»»
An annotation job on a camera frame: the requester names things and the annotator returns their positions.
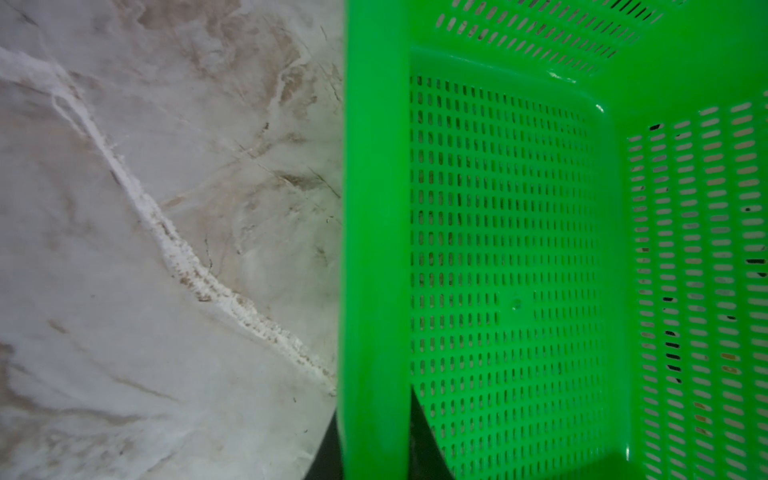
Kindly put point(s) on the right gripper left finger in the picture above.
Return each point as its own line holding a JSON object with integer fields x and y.
{"x": 327, "y": 463}

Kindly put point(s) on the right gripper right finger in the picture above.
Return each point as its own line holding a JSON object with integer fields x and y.
{"x": 425, "y": 459}

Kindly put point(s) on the green plastic basket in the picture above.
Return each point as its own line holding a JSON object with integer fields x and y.
{"x": 555, "y": 232}
««
* **TASK DESCRIPTION**
Filter the records above for the string "gripper" and copy each matching line.

* **RESULT**
Kindly put point(s) on the right gripper left finger in the picture above.
Kindly put point(s) on the right gripper right finger in the picture above.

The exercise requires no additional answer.